Thom sbuffò. «Sapevi che quelle due persone sarebbero state qui?»

«Le sul’dam? Lo immaginavo.»

«No, quelle due.» Indicò.

Mat si voltò, accigliandosi nel notare Leilwin e Bayle Domon giungere a cavallo. I loro averi erano arrotolati in groppa alle loro cavalcature. Leilwin — allora nota come Egeanin — era stata una nobildonna seanchan, ma Tuon le aveva tolto il nome. Indossava un abito con gonne divise di un grigio pallido. I suoi corti capelli scuri erano cresciuti e le pendevano sopra le orecchie. Scese di sella e si avviò in direzione di Mat.

«Che io sia folgorato» disse Mat a Thom. «Se riesco a sbarazzarmi anche di lei comincerò quasi a pensare che la vita stia diventando giusta nei miei confronti.»

Domon la seguì mentre si avvicinavano. Lui era suo so’jhin. Oppure... poteva anche essere so’jhin adesso che lei non aveva alcun titolo? Be’, a ogni modo era suo marito. L’Illianese era ampio di vita e forte. Non era male come tipo, tranne quando stava vicino a Leilwin. Ossia sempre.

«Cauthon» disse lei, accostandosi a Mat.

«Leilwin» replicò lui. «Te ne stai andando?»

«Sì.»

Mat sorrise. Si sarebbe davvero messo a ballare!

«Ho sempre avuto intenzione di dirigermi alla Torre Bianca» continuò lei. «Ho maturato quell’idea il giorno in cui ho lasciato Ebou Dar. Se le Aes Sedai se ne stanno andando, andrò con loro. Una nave è sempre saggia a unirsi a un convoglio, quando si presenta la giusta opportunità.»

«Che peccato vederti andar via» mentì Mat, inclinando il suo cappello verso di lei. Leilwin era dura come una quercia centenaria con dei pezzi di ascia conficcati dentro, lasciati da uomini tanto sciocchi da tentare di abbatterla. Se il suo cavallo avesse perso un ferro sulla strada per Tar Valon, probabilmente lei si sarebbe messa l’animale in spalla e lo avrebbe portato per il resto del tragitto.

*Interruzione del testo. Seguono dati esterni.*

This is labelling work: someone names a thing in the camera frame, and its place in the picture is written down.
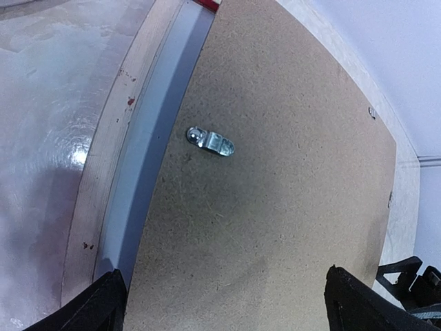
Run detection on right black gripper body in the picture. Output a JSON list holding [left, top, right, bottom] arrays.
[[402, 265, 440, 319]]

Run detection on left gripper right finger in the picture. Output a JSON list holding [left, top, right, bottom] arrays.
[[324, 265, 438, 330]]

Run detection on cat and books photo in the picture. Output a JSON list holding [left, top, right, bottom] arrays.
[[93, 1, 214, 285]]

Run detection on wooden red picture frame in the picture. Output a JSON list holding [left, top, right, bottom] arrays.
[[60, 0, 221, 311]]

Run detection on silver metal turn clip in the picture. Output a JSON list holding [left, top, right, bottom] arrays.
[[186, 127, 235, 157]]

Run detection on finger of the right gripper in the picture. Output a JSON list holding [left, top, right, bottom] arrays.
[[377, 256, 422, 297]]

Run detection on brown cardboard backing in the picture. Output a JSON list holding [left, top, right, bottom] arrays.
[[124, 1, 396, 330]]

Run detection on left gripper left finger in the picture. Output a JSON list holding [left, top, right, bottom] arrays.
[[27, 269, 127, 331]]

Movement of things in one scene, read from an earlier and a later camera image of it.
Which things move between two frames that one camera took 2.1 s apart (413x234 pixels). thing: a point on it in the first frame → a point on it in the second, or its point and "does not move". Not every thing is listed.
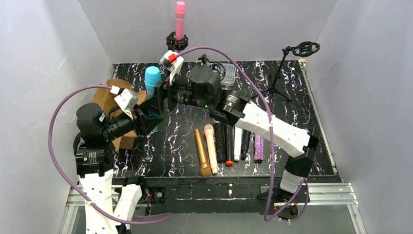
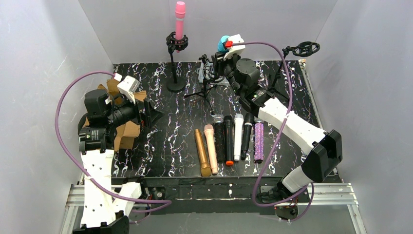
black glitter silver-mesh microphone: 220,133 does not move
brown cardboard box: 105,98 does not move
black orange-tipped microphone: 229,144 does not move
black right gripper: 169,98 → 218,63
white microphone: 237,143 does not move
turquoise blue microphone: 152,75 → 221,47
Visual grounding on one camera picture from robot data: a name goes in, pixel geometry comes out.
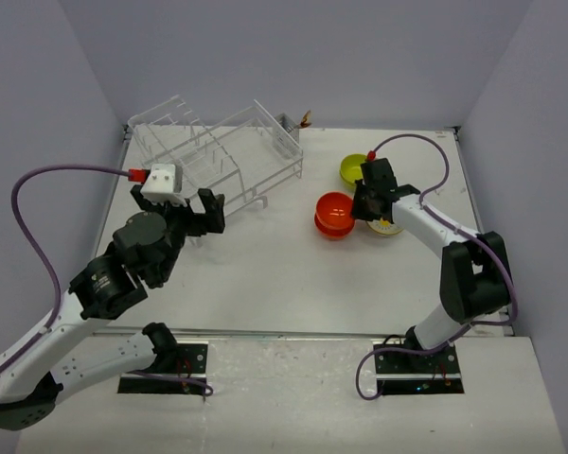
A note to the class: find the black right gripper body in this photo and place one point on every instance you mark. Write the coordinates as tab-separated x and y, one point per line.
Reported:
363	204

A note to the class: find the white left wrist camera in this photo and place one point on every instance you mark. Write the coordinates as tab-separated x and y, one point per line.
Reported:
164	185

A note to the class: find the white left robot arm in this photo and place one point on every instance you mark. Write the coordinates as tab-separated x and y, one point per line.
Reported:
49	372

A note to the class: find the patterned beige bowl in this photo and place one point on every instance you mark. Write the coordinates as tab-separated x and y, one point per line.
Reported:
386	232

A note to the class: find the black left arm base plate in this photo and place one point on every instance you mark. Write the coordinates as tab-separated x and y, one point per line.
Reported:
188	372

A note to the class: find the grey cutlery holder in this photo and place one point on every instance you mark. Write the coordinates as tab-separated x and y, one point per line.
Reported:
289	125

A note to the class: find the brown wooden spoon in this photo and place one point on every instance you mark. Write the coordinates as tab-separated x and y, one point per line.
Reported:
305	121

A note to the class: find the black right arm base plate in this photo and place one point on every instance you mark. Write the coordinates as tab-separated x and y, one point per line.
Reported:
399	374

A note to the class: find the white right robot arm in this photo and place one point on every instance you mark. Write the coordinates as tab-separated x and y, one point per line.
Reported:
474	272

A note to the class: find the lime green bowl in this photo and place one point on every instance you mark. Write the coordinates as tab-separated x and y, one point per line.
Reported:
353	163
350	179

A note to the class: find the orange bowl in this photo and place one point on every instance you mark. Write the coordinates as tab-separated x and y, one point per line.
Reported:
332	234
333	210

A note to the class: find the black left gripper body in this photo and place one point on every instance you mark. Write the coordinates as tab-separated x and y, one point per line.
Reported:
182	218

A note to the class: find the white wire dish rack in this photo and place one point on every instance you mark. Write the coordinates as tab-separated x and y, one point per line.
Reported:
244	156

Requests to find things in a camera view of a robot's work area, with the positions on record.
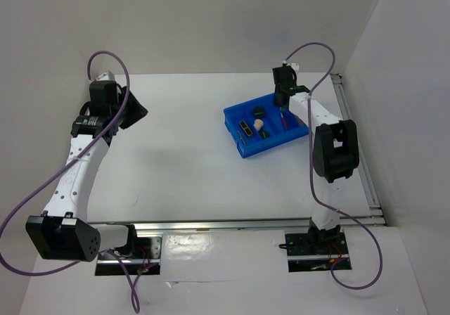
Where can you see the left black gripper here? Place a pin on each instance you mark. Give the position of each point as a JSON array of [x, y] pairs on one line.
[[137, 111]]

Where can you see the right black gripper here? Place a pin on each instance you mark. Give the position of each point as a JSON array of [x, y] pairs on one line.
[[275, 92]]

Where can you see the red lip gloss tube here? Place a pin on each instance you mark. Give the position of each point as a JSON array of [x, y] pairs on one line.
[[284, 122]]

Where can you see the beige makeup sponge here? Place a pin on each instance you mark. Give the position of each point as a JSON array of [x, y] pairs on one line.
[[258, 124]]

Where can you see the clear eyeshadow palette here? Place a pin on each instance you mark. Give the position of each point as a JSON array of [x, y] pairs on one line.
[[300, 121]]

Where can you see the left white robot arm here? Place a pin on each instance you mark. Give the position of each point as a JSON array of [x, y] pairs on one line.
[[61, 231]]

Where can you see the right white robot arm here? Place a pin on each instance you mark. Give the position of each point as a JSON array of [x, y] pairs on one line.
[[334, 151]]

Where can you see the blue plastic divided bin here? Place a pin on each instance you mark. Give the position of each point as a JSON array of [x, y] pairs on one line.
[[272, 123]]

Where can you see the aluminium front rail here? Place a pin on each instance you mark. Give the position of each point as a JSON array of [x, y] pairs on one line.
[[211, 225]]

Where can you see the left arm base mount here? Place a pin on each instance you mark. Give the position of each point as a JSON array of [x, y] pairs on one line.
[[141, 259]]

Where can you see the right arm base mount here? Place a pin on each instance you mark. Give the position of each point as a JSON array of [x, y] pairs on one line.
[[304, 256]]

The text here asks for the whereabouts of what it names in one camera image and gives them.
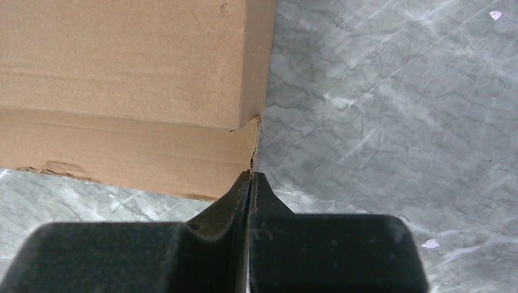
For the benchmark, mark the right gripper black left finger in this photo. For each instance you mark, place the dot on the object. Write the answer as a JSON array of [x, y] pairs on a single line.
[[205, 254]]

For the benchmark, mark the brown cardboard box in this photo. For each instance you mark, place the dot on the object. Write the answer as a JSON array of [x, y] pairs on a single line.
[[163, 96]]

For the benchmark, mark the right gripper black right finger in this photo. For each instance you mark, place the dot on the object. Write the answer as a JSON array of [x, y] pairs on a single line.
[[290, 252]]

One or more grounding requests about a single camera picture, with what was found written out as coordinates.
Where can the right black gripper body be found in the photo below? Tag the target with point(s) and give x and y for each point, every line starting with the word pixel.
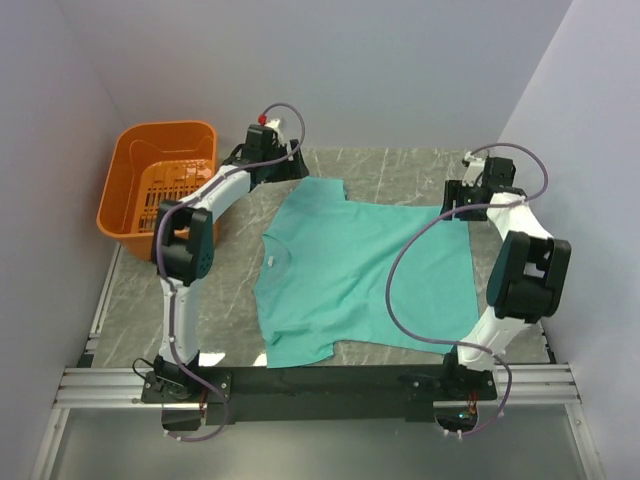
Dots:
pixel 463 195

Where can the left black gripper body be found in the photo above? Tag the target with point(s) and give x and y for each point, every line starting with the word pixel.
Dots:
pixel 284 169

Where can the orange plastic basket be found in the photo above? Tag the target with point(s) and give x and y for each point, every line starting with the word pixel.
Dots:
pixel 152 162

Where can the teal t shirt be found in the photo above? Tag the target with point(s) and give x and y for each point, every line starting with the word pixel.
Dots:
pixel 332 272

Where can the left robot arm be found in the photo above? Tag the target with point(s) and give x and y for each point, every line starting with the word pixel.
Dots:
pixel 183 252

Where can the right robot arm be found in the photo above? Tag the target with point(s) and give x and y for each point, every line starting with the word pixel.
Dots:
pixel 527 279

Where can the black base beam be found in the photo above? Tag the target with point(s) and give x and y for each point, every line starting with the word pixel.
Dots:
pixel 254 394

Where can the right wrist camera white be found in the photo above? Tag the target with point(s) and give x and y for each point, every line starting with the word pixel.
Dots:
pixel 474 170

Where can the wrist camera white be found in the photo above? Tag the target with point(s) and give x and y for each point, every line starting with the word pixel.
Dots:
pixel 276 124
pixel 474 170

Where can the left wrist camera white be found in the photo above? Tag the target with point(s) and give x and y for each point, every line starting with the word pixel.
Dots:
pixel 276 124

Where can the aluminium rail frame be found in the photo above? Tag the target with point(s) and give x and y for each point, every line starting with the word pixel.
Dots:
pixel 115 388

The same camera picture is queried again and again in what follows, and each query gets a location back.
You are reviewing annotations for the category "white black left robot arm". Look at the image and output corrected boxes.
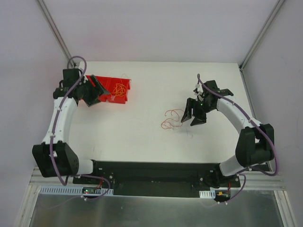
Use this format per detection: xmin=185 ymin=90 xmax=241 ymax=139
xmin=32 ymin=69 xmax=109 ymax=184

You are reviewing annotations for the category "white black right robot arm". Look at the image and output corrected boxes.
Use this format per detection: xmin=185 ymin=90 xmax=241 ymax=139
xmin=181 ymin=79 xmax=279 ymax=187

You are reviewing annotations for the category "red plastic bin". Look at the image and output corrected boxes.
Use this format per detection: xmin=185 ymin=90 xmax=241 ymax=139
xmin=96 ymin=76 xmax=131 ymax=104

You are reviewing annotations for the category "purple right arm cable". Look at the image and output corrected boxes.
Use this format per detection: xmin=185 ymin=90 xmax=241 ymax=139
xmin=196 ymin=73 xmax=281 ymax=177

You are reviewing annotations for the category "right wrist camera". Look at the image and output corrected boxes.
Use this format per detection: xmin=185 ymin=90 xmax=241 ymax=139
xmin=193 ymin=84 xmax=204 ymax=101

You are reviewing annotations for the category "white slotted cable duct right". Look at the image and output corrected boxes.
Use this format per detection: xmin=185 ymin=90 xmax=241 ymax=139
xmin=199 ymin=190 xmax=216 ymax=199

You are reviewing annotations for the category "white slotted cable duct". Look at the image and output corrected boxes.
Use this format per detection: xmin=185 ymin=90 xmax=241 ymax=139
xmin=199 ymin=190 xmax=216 ymax=199
xmin=40 ymin=186 xmax=114 ymax=196

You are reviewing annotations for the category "aluminium front rail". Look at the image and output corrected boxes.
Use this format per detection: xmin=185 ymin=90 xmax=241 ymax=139
xmin=244 ymin=172 xmax=286 ymax=191

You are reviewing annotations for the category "aluminium frame post left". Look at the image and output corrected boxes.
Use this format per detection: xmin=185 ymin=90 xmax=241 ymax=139
xmin=35 ymin=0 xmax=72 ymax=60

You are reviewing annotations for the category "aluminium frame post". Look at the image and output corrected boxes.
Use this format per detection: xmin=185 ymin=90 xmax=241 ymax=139
xmin=35 ymin=0 xmax=72 ymax=60
xmin=239 ymin=0 xmax=286 ymax=72

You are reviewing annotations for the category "white slotted cable duct left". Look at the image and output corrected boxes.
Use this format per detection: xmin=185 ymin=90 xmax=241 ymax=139
xmin=40 ymin=186 xmax=114 ymax=196

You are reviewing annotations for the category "aluminium frame post right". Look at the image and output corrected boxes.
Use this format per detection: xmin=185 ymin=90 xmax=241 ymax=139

Ma non le piaceva Mat, nonostante tutto quello che lui aveva fatto per salvarle la pelle. Forse era perché non le aveva lasciato prendere il comando, o forse perché era stata costretta a recitare la parte della sua amante. Be’, nemmeno a lui era piaciuta quella parte. Era stato come impugnare una spada per la lama e fingere che non facesse male.

Anche se era stato divertente guardarla contorcersi.

«Stammi bene, Matrim Cauthon» disse Leilwin. «Non invidio la posizione in cui ti sei messo. Per certi versi, penso che i venti che ti portano possano essere davvero più bruschi di quelli che hanno sospinto me, di recente.» Gli rivolse un cenno col capo, poi si voltò per andarsene.

Domon si avvicinò, posando una mano sul braccio di Mat. «Hai fatto come hai detto. Per la mia vecchia nonna! È stata una corsa piena di scossoni, ma hai fatto come hai detto. I miei ringraziamenti.»

I due si allontanarono. Mat scosse il capo, facendo cenno a Thom e dirigendosi dalle Aes Sedai. «Teslyn» disse Mat. «Edesina. Joline. Tutto a posto?»

«Sì» disse Joline.

«Bene, bene» disse Mat. «Avete abbastanza animali da soma?»

«Basteranno, Cauthon» disse Joline. Poi, celando una smorfia, aggiunse: «Grazie per averceli dati.»

Mat le rivolse un ampio sorriso. Cielo, quanto era divertente sentirla provare a comportarsi in modo rispettoso! Era evidente che si era aspettata che Elayne accogliesse lei e le altre a braccia aperte, non che le mandasse via dal palazzo senza concedere loro udienza.

Joline fissò Mat, le labbra piene premute assieme. «Vorrei averti addomesticato, Cauthon» disse lei. «Ho ancora una mezza idea di tornare un giorno e portare a termine quel lavoro come si deve.»

«Aspetterò col fiato in gola, allora» disse, prendendo il pacchetto avvolto nella stoffa che teneva sottobraccio. Glielo porse.

«Cos’è questo?» chiese lei, non allungando la mano per prenderlo.

Mat agitò l’involto. «Un dono d’addio» disse. «Da dove vengo, non si lascia mai andar via un viaggiatore senza dargli qualcosa per la strada. Sarebbe scortese.»

Con riluttanza, lei lo accettò e sbirciò dentro. Fu evidentemente sorpresa di scoprire che conteneva un insieme di circa dodici panini dolci con zucchero a velo. «Grazie» disse lei accigliandosi.

«Manderò dei soldati con voi» disse Mat. «Riporteranno indietro i miei cavalli una volta che sarete arrivate a Tar Valon.»

Joline aprì la bocca come per lamentarsi, ma poi la richiuse. Che obiezione poteva avanzare?

«Questo sarà accettabile, Cauthon» disse Teslyn, muovendo il suo castrone nero più vicino.

«Darò loro ordini di fare come dite» aggiunse Mat, voltandosi verso di lei. «Così avrete persone da comandare e a cui far montare le vostre tende. Ma c’è una condizione.»

Teslyn sollevò un sopracciglio.

«Voglio che diciate una cosa all’Amyrlin» disse lui. «Se è Egwene, dovrebbe essere facile. Ma perfino se non è lei, glielo direte. La Torre Bianca ha qualcosa di mio ed è quasi il momento che io lo reclami. Non voglio, ma quello che voglio non sembra mai importare un fico secco, di questi tempi. Perciò verrò, e non ho intenzione di essere dannatamente messo alla porta.» Sorrise. «Usate queste stesse parole.»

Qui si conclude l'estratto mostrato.